Résumé:
This work is part of the study of optimal integration of Distributed Generation
(DG) based on photovoltaic and wind turbine renewable energy sources on the radial
IEEE 33-JB, IEEE 69-JB, and IEEE 118-JB distribution networks which are widely used in
literature for the planning and operation of the distribution system. In order to better
exploit both photovoltaic and wind turbine sources, recent meta-heuristic optimization
methods have been proposed to identify their optimal location and size. These
methods are the Sinusoidal Modulated Particle Swarm Optimization algorithm (SMPSO),
Moth-flame Optimization algorithm (MFO), Whale Optimization algorithm (WOA) , and
also the Salp Swarm Optimization algorithm (SSA). However, the Newton-Raphson
method has been used for the calculation of power flow. For an optimal and correct
integration, two objective functions have been proposed, the first is used to minimize
only the active power losses of the distribution networks by the integration of multi
sources of the distributed generation. While the second function is formulated as a
new multi-objective function which consists of minimizing the active power loss index
(APLI), the voltage deviation index (TVVI) and also minimizing the annual cost of active
power losses index (CLI). Another study was carried out using a hybrid algorithm called
PSO-MFO which is the result of the hybridization of the Particle Swarm Optimization
algorithm (PSO) and Moth-flame Optimization algorithm (MFO), by combining the
advantages of these two algorithms.

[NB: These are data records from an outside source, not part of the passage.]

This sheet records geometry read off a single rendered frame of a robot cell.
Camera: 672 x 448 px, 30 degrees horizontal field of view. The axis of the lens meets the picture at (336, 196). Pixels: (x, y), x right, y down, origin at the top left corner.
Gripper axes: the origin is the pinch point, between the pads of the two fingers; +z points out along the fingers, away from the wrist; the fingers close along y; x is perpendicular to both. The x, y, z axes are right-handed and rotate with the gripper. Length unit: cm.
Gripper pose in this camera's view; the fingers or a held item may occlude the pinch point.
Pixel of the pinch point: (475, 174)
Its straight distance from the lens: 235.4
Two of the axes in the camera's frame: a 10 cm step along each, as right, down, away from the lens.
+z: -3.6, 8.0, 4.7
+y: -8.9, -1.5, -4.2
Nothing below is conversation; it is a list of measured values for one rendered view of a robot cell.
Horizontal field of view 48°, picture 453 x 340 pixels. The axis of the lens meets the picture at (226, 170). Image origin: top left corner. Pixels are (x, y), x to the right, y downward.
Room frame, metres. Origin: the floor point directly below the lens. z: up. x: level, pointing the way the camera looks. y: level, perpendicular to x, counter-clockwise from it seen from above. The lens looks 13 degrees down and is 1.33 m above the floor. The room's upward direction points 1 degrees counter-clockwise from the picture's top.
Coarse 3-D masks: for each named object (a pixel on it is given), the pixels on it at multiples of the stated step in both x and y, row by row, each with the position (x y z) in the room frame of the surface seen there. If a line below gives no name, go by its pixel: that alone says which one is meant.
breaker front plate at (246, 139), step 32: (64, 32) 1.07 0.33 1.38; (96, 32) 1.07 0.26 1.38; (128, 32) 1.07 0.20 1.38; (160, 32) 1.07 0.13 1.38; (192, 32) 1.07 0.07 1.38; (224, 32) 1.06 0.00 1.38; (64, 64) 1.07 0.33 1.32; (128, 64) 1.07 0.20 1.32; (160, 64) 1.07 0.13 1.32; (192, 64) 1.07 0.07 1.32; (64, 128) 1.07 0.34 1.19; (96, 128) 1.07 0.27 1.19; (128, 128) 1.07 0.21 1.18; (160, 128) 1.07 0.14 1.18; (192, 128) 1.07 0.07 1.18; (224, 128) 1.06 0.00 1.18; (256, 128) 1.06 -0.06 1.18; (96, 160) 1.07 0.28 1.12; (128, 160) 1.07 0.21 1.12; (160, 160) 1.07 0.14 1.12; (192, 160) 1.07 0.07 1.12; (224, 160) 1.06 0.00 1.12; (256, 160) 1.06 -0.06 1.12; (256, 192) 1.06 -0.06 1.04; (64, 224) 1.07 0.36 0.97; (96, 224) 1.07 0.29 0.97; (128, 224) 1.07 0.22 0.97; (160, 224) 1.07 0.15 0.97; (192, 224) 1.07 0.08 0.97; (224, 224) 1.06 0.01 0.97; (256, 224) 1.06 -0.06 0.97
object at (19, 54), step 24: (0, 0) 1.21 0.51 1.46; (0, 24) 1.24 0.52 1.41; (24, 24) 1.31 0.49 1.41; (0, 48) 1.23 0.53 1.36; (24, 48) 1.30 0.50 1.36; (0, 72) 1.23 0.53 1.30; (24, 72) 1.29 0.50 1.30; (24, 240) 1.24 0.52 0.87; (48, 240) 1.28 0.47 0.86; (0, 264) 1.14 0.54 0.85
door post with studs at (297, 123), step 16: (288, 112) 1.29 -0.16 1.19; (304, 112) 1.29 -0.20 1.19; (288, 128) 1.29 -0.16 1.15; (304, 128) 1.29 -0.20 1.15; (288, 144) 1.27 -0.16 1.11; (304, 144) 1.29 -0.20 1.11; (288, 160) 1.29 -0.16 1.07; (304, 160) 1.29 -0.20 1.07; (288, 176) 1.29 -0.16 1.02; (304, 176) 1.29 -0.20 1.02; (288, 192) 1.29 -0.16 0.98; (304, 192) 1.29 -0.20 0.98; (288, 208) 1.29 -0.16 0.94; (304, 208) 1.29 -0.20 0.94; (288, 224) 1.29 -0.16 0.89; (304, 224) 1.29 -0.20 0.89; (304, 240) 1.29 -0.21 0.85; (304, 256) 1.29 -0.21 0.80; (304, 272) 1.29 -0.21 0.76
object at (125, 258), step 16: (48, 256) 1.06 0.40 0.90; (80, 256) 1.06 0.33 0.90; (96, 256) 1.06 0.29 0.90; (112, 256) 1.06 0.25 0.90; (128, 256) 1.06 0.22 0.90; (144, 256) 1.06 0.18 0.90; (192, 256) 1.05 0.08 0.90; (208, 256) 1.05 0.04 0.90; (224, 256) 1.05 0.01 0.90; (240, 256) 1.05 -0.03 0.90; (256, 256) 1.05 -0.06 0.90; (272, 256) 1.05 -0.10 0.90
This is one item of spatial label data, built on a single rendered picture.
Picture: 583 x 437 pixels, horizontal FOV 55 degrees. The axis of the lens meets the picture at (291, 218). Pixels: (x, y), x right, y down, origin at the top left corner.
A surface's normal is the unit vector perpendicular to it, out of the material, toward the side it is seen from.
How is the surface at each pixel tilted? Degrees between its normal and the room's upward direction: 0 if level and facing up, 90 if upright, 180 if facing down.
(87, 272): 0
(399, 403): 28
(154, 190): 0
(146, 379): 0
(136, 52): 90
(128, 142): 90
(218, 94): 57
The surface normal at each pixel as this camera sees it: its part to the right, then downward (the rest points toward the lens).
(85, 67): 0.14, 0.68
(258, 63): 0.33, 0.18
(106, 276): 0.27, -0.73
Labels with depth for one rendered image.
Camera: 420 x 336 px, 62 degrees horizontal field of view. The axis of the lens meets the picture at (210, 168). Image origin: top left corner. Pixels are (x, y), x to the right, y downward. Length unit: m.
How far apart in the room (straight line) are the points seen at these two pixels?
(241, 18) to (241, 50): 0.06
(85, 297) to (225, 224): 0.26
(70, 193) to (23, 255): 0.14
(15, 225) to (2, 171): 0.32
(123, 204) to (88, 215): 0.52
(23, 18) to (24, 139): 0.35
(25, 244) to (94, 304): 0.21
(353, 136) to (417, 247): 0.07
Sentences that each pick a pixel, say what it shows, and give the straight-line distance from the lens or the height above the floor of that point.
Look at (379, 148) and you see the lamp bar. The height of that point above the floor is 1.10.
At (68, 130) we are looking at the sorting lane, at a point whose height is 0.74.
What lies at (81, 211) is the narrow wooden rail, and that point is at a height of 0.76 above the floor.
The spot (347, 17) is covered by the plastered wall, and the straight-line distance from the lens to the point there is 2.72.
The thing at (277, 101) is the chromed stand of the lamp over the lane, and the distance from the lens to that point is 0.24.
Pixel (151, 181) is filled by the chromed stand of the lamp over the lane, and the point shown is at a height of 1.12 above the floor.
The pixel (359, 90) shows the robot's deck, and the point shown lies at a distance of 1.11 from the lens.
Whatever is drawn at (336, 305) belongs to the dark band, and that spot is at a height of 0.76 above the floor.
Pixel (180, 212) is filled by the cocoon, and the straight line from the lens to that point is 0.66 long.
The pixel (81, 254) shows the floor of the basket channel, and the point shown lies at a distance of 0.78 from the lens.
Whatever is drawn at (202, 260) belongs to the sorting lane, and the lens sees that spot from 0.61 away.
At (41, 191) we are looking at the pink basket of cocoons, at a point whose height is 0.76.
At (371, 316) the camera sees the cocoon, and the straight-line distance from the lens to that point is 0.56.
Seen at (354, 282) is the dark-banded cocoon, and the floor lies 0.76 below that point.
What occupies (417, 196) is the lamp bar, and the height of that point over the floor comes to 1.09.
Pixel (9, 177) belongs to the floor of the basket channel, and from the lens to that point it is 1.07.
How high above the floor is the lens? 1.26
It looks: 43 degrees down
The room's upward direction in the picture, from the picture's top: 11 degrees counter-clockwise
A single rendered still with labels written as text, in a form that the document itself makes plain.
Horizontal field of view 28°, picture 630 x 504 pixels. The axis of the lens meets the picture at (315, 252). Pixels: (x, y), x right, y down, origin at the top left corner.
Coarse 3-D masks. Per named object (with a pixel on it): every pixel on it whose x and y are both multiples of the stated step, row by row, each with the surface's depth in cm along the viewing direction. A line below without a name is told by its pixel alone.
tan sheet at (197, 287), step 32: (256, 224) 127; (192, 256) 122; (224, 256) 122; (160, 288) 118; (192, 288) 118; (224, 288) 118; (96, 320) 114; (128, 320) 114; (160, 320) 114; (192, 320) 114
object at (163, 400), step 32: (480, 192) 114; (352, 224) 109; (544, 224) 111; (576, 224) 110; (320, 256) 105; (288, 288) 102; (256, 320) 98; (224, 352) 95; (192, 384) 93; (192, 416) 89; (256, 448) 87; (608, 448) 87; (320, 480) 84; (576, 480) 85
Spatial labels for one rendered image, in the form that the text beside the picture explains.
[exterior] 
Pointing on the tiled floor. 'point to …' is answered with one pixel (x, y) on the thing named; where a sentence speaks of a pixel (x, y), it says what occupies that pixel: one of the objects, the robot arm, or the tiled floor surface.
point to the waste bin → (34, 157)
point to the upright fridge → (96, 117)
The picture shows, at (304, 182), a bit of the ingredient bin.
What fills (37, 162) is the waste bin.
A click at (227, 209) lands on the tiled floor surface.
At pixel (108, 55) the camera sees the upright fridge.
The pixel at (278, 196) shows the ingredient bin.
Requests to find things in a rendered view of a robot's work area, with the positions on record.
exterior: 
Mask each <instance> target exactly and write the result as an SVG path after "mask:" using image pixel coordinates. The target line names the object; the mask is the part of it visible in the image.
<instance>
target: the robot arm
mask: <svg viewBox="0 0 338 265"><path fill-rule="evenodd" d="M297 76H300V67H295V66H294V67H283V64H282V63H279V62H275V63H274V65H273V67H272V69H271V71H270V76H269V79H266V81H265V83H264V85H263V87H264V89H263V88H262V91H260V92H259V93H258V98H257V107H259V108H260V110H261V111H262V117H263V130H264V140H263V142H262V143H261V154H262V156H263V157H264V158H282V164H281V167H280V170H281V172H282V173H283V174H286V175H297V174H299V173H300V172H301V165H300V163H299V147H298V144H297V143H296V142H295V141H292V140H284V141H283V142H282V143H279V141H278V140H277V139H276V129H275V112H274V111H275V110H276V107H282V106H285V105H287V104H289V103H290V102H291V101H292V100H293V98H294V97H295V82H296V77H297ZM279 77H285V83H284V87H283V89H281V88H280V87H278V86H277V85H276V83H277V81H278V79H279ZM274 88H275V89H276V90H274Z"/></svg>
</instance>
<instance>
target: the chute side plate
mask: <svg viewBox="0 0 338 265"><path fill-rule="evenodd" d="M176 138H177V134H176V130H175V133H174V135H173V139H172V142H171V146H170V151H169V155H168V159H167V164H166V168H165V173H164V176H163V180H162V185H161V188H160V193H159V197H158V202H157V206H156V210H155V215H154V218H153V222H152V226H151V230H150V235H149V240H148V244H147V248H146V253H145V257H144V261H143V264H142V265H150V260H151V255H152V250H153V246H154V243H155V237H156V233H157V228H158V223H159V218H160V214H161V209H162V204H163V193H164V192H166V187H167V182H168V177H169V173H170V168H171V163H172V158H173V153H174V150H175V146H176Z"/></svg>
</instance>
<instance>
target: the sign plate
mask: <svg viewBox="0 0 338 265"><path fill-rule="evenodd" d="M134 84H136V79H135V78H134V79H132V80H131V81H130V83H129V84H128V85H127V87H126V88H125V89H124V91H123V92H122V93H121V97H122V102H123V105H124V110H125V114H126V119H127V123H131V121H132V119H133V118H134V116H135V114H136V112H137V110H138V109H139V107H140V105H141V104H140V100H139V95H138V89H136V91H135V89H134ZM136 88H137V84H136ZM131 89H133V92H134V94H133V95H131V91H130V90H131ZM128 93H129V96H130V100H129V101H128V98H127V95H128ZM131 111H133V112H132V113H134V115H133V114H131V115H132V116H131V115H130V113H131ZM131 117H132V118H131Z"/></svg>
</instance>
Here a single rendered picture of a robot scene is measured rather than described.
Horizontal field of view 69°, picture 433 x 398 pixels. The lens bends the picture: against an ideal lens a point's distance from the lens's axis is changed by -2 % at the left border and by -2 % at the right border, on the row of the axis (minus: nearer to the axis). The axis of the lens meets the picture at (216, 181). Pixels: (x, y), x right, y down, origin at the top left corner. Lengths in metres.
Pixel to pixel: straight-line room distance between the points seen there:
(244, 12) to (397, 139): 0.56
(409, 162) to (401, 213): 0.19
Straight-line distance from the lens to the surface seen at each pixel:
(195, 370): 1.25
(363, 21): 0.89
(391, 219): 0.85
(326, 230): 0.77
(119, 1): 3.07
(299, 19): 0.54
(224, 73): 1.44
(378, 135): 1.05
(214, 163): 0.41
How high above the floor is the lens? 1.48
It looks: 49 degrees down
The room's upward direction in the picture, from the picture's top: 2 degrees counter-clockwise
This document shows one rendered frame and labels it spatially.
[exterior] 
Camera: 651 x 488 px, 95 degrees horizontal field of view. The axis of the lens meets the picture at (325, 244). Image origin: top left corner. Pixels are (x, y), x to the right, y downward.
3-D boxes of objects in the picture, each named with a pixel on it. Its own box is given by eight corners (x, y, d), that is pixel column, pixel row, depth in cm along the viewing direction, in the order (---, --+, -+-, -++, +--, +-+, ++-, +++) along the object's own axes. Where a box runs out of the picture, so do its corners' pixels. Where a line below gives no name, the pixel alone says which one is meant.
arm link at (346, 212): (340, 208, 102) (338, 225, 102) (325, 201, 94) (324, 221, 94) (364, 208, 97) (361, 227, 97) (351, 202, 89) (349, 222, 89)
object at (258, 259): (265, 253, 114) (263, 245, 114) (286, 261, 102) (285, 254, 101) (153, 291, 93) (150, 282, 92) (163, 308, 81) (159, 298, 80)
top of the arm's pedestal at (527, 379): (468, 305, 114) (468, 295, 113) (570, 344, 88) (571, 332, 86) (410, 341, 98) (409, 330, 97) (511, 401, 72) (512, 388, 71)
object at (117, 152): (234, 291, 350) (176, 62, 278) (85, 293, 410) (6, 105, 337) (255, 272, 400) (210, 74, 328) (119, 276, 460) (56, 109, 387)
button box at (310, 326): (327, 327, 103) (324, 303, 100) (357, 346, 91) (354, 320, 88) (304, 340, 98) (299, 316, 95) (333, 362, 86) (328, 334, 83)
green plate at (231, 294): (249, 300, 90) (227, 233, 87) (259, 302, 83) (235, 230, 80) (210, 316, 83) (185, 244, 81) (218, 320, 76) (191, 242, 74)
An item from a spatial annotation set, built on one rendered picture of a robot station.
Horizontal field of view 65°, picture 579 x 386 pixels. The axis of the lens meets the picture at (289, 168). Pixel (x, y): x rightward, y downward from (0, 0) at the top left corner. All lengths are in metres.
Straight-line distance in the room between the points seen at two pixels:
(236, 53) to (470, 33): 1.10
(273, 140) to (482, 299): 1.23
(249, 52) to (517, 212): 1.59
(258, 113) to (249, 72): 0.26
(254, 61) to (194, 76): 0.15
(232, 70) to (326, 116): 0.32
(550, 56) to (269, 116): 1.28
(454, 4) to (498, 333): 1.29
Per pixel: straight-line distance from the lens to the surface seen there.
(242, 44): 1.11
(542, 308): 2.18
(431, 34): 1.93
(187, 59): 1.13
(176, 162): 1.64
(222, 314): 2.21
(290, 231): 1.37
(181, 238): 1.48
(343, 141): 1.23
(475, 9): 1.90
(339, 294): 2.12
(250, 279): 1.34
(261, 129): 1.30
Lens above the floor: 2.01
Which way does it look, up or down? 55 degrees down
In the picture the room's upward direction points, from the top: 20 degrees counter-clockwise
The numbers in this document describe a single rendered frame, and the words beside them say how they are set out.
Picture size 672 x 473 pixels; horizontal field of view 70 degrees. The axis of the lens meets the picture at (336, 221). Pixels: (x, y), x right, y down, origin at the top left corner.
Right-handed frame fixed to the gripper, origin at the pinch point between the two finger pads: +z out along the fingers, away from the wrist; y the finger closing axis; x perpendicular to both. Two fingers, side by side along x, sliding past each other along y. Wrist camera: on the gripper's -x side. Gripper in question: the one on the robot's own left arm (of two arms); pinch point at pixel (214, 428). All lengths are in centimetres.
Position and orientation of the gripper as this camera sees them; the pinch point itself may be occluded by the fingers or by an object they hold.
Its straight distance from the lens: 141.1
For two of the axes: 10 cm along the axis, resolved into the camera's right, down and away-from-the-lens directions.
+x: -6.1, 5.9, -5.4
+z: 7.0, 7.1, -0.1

This algorithm is used to optimize the same new
multi-objective function by integrating photovoltaic and wind sources, taking into account
the intermittent nature of these two sources as well as the variation of the load over 24
hours. The results are with a high solution quality compared to other methods reported in
the literature. The simulation results also prove that the proposed algorithms are reliable
and applicable for the optimal source integration problem of distributed generation for
various distribution networks of different sizes and complexity.